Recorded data

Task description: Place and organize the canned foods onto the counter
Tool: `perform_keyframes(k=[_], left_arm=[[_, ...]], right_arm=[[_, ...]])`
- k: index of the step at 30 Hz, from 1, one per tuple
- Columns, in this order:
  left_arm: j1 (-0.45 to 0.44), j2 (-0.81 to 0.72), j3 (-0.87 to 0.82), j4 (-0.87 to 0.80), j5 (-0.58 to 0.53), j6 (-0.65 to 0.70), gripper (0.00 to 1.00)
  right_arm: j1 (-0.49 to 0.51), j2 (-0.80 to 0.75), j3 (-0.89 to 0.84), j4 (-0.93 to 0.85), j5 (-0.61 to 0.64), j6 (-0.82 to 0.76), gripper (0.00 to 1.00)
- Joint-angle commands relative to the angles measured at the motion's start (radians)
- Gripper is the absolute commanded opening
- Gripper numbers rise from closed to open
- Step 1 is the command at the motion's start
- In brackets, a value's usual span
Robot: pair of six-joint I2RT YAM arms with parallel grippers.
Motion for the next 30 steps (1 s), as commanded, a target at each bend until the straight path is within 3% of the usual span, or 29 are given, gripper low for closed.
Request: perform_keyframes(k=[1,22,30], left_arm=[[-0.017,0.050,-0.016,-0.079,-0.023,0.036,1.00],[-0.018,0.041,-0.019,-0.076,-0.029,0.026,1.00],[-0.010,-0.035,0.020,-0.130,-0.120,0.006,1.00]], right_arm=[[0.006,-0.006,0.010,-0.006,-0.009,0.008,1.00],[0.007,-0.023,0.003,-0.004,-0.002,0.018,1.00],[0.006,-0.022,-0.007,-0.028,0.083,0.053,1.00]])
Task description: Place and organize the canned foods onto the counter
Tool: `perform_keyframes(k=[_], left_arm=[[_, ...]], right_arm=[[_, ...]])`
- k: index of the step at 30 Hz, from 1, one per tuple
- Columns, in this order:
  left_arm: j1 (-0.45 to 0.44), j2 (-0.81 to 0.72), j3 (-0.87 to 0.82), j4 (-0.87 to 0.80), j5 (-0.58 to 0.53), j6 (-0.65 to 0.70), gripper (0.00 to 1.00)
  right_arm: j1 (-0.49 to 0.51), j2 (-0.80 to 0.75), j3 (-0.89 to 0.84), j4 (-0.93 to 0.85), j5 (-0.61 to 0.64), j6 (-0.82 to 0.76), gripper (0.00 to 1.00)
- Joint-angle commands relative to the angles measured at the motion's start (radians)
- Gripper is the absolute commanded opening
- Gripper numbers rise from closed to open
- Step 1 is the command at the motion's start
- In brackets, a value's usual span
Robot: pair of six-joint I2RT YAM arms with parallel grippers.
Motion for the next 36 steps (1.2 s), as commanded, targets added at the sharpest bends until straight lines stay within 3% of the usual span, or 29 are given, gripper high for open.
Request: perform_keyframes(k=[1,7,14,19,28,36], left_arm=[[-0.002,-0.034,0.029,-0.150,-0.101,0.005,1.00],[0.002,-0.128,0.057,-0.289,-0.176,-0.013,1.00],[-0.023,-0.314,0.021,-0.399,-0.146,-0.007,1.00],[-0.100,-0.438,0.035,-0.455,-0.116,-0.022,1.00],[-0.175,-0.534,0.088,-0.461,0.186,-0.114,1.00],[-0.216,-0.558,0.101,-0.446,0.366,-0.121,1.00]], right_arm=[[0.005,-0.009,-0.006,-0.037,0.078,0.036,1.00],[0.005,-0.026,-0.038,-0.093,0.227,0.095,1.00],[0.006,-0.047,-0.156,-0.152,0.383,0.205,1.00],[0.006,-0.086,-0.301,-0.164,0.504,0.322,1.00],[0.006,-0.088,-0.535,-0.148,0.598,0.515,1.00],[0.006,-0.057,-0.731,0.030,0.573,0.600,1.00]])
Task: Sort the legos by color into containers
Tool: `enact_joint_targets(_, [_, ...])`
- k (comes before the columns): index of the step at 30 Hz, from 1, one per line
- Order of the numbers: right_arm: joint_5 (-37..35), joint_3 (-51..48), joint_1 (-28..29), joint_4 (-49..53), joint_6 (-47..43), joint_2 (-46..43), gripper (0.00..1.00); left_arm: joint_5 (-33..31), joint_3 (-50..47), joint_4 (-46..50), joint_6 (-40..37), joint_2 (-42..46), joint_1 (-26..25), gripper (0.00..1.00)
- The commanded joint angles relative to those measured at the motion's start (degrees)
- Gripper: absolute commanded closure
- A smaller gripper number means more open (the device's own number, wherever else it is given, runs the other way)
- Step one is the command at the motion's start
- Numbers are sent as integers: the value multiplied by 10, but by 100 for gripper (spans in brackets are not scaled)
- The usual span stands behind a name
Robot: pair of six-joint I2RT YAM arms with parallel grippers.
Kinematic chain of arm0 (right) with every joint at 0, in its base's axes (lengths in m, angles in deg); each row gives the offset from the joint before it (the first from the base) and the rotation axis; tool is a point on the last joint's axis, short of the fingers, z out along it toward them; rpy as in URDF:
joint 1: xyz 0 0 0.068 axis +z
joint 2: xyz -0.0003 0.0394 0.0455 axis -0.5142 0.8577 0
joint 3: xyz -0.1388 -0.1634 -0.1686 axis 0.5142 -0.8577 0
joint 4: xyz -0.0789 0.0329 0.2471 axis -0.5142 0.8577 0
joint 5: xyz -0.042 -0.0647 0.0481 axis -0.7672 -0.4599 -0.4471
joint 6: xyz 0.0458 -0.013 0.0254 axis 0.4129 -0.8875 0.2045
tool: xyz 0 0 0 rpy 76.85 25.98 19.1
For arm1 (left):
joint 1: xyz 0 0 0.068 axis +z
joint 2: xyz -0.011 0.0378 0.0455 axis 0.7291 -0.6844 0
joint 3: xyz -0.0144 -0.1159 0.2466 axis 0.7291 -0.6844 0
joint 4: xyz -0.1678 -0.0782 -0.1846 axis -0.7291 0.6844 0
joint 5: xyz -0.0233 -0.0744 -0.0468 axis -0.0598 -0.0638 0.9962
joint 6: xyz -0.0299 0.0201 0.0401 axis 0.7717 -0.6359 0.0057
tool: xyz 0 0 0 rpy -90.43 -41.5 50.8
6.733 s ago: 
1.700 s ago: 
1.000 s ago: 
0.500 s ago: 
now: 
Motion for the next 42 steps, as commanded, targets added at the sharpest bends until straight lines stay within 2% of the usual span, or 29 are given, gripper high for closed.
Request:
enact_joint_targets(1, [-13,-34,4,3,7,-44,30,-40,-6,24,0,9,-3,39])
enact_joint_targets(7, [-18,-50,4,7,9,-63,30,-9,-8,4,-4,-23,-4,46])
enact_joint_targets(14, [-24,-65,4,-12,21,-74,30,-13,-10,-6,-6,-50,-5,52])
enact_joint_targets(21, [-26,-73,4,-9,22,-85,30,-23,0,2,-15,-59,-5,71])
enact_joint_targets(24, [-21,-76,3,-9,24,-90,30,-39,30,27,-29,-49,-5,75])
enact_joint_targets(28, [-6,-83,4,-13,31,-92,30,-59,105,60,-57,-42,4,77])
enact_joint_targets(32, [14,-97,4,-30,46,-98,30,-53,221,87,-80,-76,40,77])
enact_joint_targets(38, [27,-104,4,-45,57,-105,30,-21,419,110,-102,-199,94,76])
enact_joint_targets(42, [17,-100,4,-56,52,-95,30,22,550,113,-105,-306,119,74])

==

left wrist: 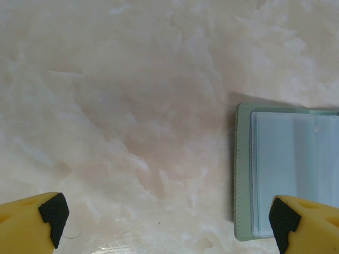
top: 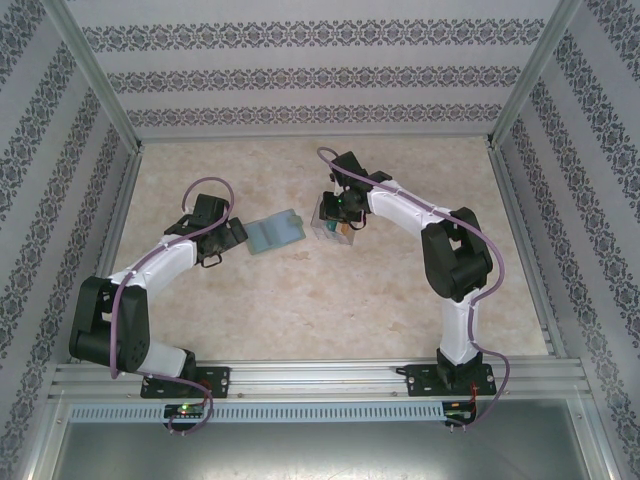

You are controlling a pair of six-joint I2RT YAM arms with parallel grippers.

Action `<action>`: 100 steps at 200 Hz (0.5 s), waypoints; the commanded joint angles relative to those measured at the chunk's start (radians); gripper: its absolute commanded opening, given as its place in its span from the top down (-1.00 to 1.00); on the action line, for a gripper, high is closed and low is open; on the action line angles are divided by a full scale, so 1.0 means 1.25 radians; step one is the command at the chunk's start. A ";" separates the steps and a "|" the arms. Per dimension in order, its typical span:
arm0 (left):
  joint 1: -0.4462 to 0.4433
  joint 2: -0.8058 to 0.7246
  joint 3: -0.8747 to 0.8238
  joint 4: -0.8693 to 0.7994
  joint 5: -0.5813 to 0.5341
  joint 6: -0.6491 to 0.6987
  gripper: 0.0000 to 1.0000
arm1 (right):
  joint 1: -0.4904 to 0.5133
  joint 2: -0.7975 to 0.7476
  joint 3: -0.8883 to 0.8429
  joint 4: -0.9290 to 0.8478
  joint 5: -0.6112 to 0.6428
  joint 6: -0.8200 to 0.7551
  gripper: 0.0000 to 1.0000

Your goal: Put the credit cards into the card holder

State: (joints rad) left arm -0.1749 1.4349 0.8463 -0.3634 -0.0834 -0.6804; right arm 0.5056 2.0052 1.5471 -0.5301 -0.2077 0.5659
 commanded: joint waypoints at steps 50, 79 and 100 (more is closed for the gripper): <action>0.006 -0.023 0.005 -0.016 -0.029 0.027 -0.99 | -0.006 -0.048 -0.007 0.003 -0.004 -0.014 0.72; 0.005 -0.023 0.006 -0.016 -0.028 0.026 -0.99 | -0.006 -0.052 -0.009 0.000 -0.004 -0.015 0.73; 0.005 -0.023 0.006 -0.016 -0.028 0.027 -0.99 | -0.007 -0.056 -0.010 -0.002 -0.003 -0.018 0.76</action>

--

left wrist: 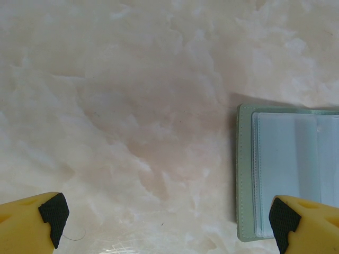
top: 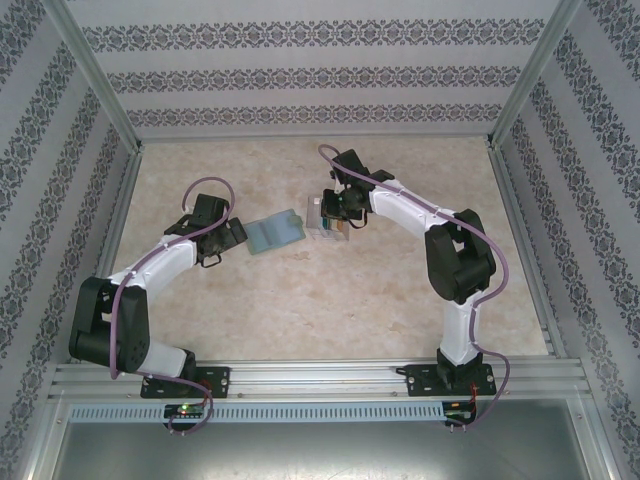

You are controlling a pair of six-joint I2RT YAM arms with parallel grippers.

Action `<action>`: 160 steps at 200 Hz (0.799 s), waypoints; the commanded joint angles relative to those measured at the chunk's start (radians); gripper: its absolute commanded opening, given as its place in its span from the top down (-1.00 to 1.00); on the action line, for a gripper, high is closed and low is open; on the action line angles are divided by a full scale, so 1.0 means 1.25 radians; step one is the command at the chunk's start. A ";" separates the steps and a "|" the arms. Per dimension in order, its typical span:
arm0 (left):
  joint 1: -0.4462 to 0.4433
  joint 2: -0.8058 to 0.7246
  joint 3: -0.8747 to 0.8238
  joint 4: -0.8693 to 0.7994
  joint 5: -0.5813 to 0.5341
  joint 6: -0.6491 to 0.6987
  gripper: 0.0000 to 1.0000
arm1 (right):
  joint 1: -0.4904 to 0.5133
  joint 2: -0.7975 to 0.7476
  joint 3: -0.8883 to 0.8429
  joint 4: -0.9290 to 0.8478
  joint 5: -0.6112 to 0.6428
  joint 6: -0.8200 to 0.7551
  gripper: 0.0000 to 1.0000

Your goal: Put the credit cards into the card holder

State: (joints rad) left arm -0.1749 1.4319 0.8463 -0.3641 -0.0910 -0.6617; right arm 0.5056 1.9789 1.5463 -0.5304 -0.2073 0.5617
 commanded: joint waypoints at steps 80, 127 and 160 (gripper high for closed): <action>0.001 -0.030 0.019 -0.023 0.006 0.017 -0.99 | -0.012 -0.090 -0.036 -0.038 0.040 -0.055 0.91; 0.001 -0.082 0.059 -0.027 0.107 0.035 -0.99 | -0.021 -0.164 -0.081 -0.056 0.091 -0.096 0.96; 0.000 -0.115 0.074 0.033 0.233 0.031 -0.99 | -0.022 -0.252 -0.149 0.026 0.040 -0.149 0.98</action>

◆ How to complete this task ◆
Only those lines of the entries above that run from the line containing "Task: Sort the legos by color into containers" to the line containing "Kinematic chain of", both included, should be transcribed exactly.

◆ Exercise answer ◆
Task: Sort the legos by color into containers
Tool: `enact_joint_targets(_, [_, ...])`
- k (comes before the columns): index of the step at 30 Hz, from 1, one per line
- Order of the numbers: right_arm: joint_5 (-37..35), joint_3 (-51..48), joint_1 (-28..29), joint_4 (-49..53), joint_6 (-47..43), joint_2 (-46..43), gripper (0.00..1.00); left_arm: joint_5 (-33..31), joint_3 (-50..47), joint_4 (-46..50), joint_6 (-40..37), joint_2 (-42..46), joint_1 (-26..25), gripper (0.00..1.00)
- The commanded joint angles relative to those measured at the motion's start (degrees)
- Gripper: absolute commanded closure
- A smaller gripper number means more open (the device's own number, wherever else it is given, runs the other way)
- Step one is the command at the motion's start
- Numbers are sent as integers: the value multiplied by 10, but by 100 for gripper (spans in brackets are not scaled)
- The usual span stands behind a name
Robot: pair of six-joint I2RT YAM arms with parallel grippers.
Kinematic chain of arm0 (right) with every joint at 0, in its base's axes (lengths in m, angles in deg); each row gives the offset from the joint before it (the first from the base) and the rotation axis; tool is a point on the last joint's axis, short of the fingers, z out along it toward them; rpy as in URDF:

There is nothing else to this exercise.